Imprensa e democracia


Duas décadas de ditadura militar deixaram marcas indeléveis na sociedade brasileira e mesmo com a democracia formal já restabelecida há mais de vinte anos, os traumas da censura e das restrições às liberdades civis ainda assombram as gerações que viveram naqueles idos. Bom mesmo que assombrem, e que as novas gerações tomem em suas mãos a responsabilidade de nunca mais permitirem algo parecido como o regime instaurado em 1964. A liberdade, a crítica e a democracia são condições inclusive para pensarmos o socialismo no século XXI.
Porém, esse trauma causado pela noite que caiu sobre o Brasil após a deposição do presidente João Goulart, muitas vezes serve encobrir com o manto do “democratismo” grupos e práticas nada democráticos. Em nossos dias, qualquer referência que se faça no sentido de regulamentar ou mesmo responsabilizar setores da imprensa por suas práticas, soa como verdadeira heresia e prontamente os cavaleiros da pseudo-liberdade desembainham suas espadas.

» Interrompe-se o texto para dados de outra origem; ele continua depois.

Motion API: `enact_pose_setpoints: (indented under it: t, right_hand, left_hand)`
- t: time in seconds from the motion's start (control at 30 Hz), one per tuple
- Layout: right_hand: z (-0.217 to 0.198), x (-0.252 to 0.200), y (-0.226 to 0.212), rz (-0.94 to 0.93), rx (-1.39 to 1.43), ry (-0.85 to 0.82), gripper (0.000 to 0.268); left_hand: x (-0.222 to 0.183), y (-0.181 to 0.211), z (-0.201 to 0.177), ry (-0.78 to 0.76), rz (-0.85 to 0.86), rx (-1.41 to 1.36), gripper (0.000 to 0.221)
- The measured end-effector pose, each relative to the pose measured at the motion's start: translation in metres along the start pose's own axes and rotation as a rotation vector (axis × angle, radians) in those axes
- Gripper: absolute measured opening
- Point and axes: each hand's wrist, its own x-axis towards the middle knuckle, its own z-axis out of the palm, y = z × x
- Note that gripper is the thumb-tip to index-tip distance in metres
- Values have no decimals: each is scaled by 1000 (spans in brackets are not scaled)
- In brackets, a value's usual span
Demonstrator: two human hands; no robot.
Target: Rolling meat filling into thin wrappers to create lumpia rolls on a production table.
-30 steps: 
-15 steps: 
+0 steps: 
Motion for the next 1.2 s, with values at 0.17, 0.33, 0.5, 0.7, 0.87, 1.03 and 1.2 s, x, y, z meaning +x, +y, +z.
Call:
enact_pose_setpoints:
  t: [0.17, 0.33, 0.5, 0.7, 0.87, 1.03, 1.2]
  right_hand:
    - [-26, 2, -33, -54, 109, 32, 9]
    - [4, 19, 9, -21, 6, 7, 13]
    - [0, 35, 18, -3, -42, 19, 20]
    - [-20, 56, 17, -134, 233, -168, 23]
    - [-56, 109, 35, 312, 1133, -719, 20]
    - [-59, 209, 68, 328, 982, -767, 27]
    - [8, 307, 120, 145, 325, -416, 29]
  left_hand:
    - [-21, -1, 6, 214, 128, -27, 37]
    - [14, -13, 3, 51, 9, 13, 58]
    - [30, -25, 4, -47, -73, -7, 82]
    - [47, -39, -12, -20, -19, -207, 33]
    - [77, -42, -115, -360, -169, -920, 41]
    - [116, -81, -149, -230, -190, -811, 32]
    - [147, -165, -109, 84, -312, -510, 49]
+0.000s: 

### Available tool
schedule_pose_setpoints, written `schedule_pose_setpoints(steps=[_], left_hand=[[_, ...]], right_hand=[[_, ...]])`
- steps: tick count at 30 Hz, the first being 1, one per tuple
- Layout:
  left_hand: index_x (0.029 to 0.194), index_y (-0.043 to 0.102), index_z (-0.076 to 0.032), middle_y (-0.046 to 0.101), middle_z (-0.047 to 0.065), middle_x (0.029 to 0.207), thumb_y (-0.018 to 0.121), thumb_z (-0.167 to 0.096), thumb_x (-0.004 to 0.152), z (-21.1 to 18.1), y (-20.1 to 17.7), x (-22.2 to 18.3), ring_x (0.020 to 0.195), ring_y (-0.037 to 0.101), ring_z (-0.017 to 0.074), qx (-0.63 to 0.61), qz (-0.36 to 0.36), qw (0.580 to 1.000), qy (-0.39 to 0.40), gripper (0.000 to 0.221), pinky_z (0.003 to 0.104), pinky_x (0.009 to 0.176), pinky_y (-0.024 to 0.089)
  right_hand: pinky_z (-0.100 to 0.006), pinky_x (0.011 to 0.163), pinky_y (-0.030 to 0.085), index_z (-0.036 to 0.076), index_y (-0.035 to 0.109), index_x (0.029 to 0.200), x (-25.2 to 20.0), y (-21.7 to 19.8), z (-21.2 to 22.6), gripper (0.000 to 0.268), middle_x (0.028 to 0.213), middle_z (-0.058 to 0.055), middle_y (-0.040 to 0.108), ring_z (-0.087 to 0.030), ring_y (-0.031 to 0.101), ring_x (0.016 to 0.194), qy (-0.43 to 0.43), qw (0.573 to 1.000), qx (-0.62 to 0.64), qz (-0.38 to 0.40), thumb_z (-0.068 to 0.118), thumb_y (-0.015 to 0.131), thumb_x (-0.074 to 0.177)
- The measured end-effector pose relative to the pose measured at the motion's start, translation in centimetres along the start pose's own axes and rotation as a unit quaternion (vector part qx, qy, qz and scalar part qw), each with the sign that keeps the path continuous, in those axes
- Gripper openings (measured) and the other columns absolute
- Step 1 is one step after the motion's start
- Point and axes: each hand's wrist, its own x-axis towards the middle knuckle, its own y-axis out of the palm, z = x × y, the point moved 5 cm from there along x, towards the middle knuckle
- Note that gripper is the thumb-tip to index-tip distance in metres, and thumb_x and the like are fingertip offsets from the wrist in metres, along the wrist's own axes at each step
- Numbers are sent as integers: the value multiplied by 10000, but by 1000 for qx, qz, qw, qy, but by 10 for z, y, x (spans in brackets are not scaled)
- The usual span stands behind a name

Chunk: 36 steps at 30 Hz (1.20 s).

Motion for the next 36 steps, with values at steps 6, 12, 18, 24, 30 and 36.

A imprensa deve sim ser livre e desfrutar de toda liberdade, entretanto, como qualquer órgão público ou privado, precisa responder por suas práticas, se responsabilizar perante a sociedade, uma vez que está inserida até as entranhas nessa, não pairando angelicalmente e imparcialmente sobre o resto dos simples mortais. Tendo em conta, sobretudo, os grandes conglomerados de televisão, jornal, rádio e revista, temos que ponderar que tais veículos são empresas privadas, nas mãos de grupos sociais bastante específicos da elite brasileira e que dessa forma, muitas vezes possuem interesses que nada tem em comum com democracia ou justiça social. Essa gente tem interesse próprio e a preservação de seu capital e de sua influência raramente não está à frente do bem estar da sociedade.
Nesse sentido, a falta de fiscalização e de responsabilização dessas empresas de comunicação de massa, isso sim, pode representar riscos à democracia. Golpes são gestados nas páginas de revistas ou nas bancadas onde se diz “boa noite”. Governos são derrubados, planos econômicos boicotados, a “boataria” dissemina o pânico, a mentira e a calúnia denigrem biografias respeitáveis e as figuras mais deploráveis são colocadas como paladinos da virtude. A democracia é corroída, apodrece. A ilusão da falsa neutralidade obscurece os obscuros interesses de classe do “capitalista midiático”, ligado umbilicalmente aos setores mais reacionários e egoístas da sociedade brasileira.
Em uma sociedade com um judiciário independente, não atrelado ao poder executivo, parece extremamente salutar que a imprensa não fique acima do bem e do mal, como se fosse o anjo a decidir que vai pra tal ou qual barca. Só dessa forma podemos evitar que ela paire como uma guilhotina sobre a democracia.